Presente dos deuses para transformar a paisagem
De acordo com estudos recentes, a palavra “cacau” teria origem na língua falada pelos Astecas, povo mesoamericano que ocupava o território do atual México central e que se referia ao fruto pelo termo “cacahuatl”. Já o cacaueiro foi batizado cientificamente em 1737, pelo botânico sueco Carlos Lineu, como Theobroma, cujo significado é “alimento dos deuses”, em referência à relação que os astecas mantinham com o cacaueiro, considerado uma árvore sagrada e com o cacau, tido como um presente dos deuses e utilizado como bebida em rituais e até mesmo como moeda.

Um estudo publicado na revista Nature, em 2018, aponta que o cacau já era cultivado há cerca de 5.300 anos, antes mesmo do que as evidências apontam na América Central e na América do Norte.

Na região da Transamazônica, o cacau já era comercializado desde o final da década de 1970. No entanto, foi no período entre o fim dos anos 1990 e início dos anos 2000, que os plantios do fruto começaram a transformar a paisagem local de forma mais perceptível.

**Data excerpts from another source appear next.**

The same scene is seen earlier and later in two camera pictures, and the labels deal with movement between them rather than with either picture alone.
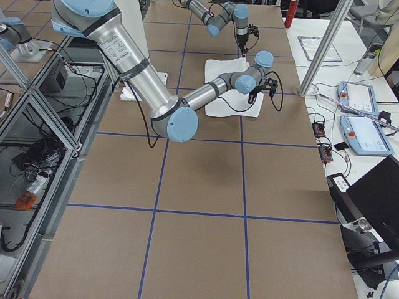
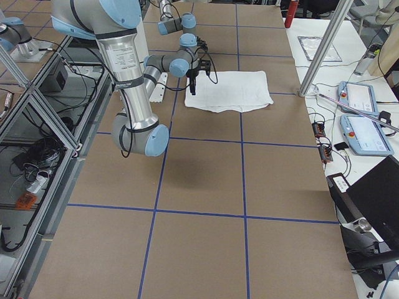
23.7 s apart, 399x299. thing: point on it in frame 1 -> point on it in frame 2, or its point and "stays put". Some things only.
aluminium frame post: [326, 45] stays put
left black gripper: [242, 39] -> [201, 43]
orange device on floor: [25, 201] stays put
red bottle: [291, 12] stays put
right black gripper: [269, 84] -> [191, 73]
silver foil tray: [311, 45] stays put
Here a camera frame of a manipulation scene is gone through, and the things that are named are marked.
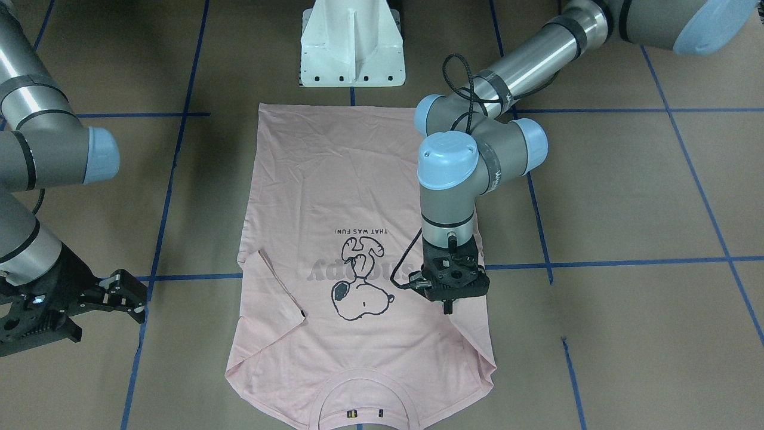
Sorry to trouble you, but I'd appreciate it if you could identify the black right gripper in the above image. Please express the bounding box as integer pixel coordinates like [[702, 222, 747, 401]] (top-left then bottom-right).
[[1, 245, 148, 357]]

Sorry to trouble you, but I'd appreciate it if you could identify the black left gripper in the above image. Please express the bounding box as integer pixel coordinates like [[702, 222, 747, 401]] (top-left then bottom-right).
[[410, 236, 489, 315]]

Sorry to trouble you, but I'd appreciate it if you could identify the pink Snoopy t-shirt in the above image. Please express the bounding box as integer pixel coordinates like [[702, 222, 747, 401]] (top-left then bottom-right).
[[226, 104, 496, 429]]

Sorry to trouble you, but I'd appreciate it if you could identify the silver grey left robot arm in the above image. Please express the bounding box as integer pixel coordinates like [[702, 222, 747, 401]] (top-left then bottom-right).
[[403, 1, 757, 315]]

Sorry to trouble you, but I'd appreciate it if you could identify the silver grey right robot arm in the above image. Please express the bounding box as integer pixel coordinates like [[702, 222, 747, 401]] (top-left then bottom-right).
[[1, 1, 148, 357]]

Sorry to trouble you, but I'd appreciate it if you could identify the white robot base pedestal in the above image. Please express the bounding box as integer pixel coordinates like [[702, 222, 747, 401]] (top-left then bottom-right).
[[298, 1, 406, 88]]

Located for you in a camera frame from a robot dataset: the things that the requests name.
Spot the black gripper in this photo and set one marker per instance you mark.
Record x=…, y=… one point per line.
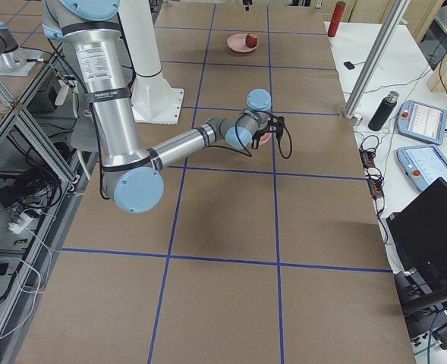
x=261, y=134

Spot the red yellow apple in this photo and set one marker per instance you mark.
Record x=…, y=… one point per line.
x=251, y=40

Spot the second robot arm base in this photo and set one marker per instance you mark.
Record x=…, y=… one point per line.
x=14, y=60

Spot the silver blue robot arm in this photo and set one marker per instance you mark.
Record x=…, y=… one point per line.
x=115, y=46

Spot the pink bowl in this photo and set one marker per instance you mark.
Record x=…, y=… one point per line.
x=265, y=138

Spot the pink plate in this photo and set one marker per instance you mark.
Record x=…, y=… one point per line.
x=236, y=43

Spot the small black puck device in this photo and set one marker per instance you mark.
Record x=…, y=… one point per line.
x=349, y=65

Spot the black orange usb hub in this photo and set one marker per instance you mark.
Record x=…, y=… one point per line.
x=373, y=175

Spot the black bottle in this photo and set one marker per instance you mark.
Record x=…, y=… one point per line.
x=383, y=111

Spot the red bottle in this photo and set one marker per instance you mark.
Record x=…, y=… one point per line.
x=337, y=14

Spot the upper blue teach pendant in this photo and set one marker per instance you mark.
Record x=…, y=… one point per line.
x=422, y=122

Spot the blue teach pendant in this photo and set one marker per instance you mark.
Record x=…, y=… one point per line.
x=422, y=164
x=422, y=122

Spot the lower blue teach pendant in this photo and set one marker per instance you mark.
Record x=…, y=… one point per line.
x=422, y=164

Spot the black laptop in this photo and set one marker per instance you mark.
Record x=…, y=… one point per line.
x=419, y=232

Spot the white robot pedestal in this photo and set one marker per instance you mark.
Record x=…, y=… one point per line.
x=153, y=99

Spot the aluminium frame post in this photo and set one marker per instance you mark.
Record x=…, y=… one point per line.
x=377, y=50

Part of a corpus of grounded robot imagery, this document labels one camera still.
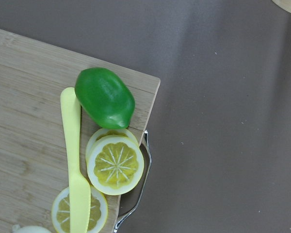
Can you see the white steamed bun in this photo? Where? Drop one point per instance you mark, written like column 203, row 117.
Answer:
column 29, row 229

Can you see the yellow plastic knife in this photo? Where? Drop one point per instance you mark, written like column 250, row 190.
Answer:
column 79, row 188

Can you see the bamboo cutting board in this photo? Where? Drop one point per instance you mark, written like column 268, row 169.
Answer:
column 33, row 167

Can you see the green lime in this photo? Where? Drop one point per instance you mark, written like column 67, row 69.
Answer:
column 105, row 98

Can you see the stacked lemon slices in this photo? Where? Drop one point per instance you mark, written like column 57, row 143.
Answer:
column 114, row 161

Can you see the lemon slice under knife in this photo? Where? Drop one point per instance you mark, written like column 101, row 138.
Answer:
column 60, row 213

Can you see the metal board handle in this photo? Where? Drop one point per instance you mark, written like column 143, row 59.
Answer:
column 129, row 202

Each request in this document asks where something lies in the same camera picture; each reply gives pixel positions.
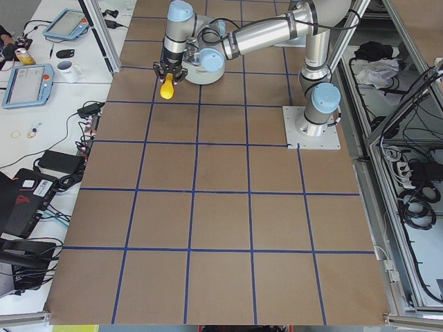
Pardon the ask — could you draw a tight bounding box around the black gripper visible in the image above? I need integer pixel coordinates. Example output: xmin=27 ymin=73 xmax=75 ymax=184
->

A região teve forte influência por conta da BR-230, que começou a ser construída durante o governo militar na década de 1970 e é um dos símbolos físicos do mote “integrar para não entregar”, usado no período. Uma política pública para a região questionada pelos impactos em comunidades e povos tradicionais que já estavam no território antes da estrada rasgar a floresta. O nome do município de Medicilândia, inclusive, é uma homenagem ao general Emílio Garrastazu Médici, que governou o Brasil entre 1969 e 1974, período em que a obra foi lançada.

A paisagem ao longo da estrada ajuda a contar a história recente da região nas últimas décadas. Com a perspectiva oficial do Estado de enxergar a floresta como um “vazio” de gente, apesar da biodiversidade e dos povos da região, a diretriz foi clara ao idenficar ali uma “terra sem homens para homens sem terra”. A legislação à época, inclusive, determinava que só teria direito a manter o pedaço de chão aqueles ocupantes que abrissem a mata para ocupar e produzir.

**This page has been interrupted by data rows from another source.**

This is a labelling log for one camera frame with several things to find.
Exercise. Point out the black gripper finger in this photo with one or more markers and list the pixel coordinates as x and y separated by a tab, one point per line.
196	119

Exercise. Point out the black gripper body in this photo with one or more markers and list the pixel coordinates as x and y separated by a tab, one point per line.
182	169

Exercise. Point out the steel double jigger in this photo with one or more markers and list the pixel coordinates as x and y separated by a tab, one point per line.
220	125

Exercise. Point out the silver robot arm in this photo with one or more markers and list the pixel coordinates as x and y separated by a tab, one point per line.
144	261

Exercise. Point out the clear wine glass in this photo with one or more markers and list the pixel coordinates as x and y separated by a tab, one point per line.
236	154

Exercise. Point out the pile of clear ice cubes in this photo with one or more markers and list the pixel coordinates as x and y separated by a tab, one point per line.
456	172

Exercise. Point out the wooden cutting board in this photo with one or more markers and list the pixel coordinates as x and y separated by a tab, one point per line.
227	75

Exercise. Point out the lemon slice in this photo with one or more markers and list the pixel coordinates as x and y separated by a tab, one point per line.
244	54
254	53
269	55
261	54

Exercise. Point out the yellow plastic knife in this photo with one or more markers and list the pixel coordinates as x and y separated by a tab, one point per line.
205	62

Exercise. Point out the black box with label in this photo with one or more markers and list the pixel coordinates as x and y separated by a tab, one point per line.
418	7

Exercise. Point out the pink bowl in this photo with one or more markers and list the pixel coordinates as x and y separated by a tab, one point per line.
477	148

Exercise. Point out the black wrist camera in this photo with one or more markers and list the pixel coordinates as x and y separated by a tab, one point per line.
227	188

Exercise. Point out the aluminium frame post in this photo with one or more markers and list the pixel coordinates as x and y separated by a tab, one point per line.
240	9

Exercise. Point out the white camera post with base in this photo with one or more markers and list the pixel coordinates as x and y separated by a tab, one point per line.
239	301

Foi assim que o cenário e a dinâmica econômica na região foram moldados, seguindo a determinação do Estado quando o tema ambiental não ocupava o espaço central que hoje possui, reforçado ainda mais recentemente com a crise climática. Na região é comum encontrar moradores com origem de outras regiões do país, que viram naquela política uma oportunidade de trabalho e de vida.

Os ciclos locais passaram da exploração da madeira para a posterior cultura da criação de gado. No entanto, nos últimos anos, o cacau tem sido um dos responsáveis por mudar novamente a paisagem. Não mais com mata fechada, porém, sem a imensidão de pasto a perder de vista. Aos poucos e com maior frequência, a margem da rodovia vai dando espaço para áreas plantadas de cacau, muitas vezes combinadas com espécies navas em projetos de Sistemas Agroflorestal (SAF), dando um outro contorno para a economia e a relação com a importância da vegetação na região.

Em 2012, no estudo publicado sobre a produção de cacau em Medicilândia, a autora da pesquisa, Andréa de Melo Valente, descreveu que “a utilização de SAFs no cultivo do cacau vem contribuindo para a estabilização da paisagem nas áreas de colonização iniciais, com boa parte das antigas pastagens e áreas de cultivo anual se transformando em florestas secundárias, situação oposta a outros municípios da região onde há o predomínio da pecuária”, afirmou.